Закончили мы ханскою усыпальницею. Она рядом с мечетью, в общей связи двора… Через узенькую калиточку входишь в весело цветущий миндальный садик, с жужжащими пчелами и густою зеленою травою… Среди этой травы стоит несколько высоких каменных гробов с каменными чалмами в головах. Но это только придверники. Из садика вы входите в сырую и пустую, круглую башню, засаженную гробами… Тут уже мрачно и гнило. Тут не одни чалмы, тут и каменные женские шапочки над гробницами ханских жен… На каждом гробу неизбежный стих из Алкорана. На некоторых иссечены какие-нибудь вооруженья; на Менгли-Гирее, например, грозная тяжелая сабля. Гробницы стоят враздробь и вообще находятся без всякого призора. Некоторые даже разбиты. А между тем, по остаткам разноцветных повязок на шапочках и чалмах заметно, что еще не очень давно какая-нибудь верная рука воздавала почесть покойникам. Пообедал я у коменданта дворца г. Ш., гостеприимство которого пользуется заслуженною репутациею во всем Крыму. А между тем, у ворот уже стояли оседланные лошади, и проводник-цыган, терпеливо скорчившись на солнечном жару, ожидал моего выхода.
IV. Мертвый город
Цыганская слобода. — Успенский скит. — Чуфут-Кале и его древности. — Иосафатова долина.

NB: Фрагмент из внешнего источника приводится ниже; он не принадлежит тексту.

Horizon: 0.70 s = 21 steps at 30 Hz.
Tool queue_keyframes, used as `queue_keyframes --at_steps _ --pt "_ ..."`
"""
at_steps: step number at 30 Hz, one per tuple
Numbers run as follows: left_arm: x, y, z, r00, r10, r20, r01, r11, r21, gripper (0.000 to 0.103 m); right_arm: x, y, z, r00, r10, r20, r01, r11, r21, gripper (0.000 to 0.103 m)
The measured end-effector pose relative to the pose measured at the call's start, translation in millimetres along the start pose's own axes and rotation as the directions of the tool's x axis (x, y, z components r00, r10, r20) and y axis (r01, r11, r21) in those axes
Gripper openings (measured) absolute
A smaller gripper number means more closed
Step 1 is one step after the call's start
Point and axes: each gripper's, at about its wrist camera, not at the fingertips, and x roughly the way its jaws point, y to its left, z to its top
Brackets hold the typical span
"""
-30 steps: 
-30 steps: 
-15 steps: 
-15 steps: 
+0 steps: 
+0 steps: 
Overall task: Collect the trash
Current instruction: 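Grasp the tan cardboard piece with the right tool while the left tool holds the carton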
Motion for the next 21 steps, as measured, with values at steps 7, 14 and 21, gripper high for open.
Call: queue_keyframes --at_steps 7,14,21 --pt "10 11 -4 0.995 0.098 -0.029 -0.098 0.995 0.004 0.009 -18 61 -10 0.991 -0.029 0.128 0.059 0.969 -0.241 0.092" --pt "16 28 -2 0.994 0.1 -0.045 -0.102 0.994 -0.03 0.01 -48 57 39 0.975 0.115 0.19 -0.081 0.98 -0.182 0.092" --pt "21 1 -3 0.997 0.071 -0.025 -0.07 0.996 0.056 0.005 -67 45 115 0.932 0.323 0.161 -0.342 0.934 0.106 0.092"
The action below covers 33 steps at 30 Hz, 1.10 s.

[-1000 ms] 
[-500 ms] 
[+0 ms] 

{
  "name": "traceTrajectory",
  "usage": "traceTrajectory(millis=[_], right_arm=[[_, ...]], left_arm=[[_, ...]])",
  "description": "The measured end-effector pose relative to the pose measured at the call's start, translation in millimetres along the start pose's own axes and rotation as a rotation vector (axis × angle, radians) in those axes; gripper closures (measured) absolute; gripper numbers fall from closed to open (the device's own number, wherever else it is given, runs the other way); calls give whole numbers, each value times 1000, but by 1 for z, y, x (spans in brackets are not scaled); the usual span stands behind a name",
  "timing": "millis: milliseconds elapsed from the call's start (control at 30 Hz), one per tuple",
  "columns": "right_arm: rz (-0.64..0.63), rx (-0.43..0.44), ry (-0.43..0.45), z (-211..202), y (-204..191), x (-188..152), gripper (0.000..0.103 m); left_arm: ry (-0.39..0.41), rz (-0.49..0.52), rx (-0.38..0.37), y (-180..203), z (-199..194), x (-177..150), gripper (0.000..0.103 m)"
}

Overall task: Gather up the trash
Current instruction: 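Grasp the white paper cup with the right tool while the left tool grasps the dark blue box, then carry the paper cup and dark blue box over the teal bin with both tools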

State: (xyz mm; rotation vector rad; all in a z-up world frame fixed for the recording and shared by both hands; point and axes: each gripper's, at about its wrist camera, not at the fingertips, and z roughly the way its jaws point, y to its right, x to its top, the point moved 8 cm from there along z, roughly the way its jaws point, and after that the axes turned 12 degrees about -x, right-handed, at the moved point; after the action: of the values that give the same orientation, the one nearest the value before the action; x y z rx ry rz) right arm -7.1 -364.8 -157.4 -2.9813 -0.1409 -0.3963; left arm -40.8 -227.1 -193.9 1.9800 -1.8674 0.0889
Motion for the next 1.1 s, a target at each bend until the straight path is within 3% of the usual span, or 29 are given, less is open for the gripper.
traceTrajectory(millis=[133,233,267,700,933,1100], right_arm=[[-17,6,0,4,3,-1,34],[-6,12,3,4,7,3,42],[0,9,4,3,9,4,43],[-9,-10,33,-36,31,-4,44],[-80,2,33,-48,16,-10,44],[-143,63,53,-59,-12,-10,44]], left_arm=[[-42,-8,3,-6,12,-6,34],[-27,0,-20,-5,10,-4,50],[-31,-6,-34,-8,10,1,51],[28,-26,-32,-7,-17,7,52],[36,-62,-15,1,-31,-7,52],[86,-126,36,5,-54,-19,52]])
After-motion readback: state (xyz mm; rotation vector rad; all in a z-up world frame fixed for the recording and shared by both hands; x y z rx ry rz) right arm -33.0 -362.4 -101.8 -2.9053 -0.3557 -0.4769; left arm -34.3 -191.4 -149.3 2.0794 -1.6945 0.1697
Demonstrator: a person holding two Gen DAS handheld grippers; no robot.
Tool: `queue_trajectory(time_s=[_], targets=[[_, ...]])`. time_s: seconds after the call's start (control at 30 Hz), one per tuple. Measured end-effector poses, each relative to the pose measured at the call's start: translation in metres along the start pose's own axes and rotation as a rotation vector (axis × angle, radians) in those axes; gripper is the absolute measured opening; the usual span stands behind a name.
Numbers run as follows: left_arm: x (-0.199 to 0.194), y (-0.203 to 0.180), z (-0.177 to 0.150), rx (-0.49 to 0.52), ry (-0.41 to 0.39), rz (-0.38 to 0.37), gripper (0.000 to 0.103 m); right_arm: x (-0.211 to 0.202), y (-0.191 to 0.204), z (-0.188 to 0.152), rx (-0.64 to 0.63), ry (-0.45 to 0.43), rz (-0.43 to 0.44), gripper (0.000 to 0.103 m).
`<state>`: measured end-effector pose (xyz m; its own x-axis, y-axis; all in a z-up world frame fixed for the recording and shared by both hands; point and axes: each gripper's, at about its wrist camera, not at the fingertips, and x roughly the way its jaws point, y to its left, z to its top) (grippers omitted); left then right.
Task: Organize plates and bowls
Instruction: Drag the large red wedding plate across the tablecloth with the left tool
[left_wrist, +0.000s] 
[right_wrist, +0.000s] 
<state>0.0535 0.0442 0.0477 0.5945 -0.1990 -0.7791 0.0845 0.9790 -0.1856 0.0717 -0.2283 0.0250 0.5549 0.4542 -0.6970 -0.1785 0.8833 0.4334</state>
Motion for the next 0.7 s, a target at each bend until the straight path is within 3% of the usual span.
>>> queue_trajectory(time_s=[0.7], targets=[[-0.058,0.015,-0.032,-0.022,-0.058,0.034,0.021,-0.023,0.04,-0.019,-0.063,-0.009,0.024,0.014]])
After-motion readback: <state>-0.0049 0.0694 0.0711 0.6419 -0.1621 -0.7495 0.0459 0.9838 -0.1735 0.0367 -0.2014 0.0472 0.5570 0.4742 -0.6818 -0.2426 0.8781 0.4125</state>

Ходко и горячо пошла коротенькая, словно вся собранная сама в себя, татарская лошаденка; мой проводник и переводчик цыган, желавший, во что бы то ни стало, сойти за татарина, а если можно, то и за русского, не совсем поспевал за мною, чему я был очень рад. Как все путеводители ex professio, он врал так много и так глупо, и так не во время, и с такой идиотскою самоуверенностью, что совершенно отравлял наслаждение созерцания и спугивал хорошие мысли. К тому же, татарский язык был бы для меня, без сомнения, понятнее, чем эта русская беседа цыгана.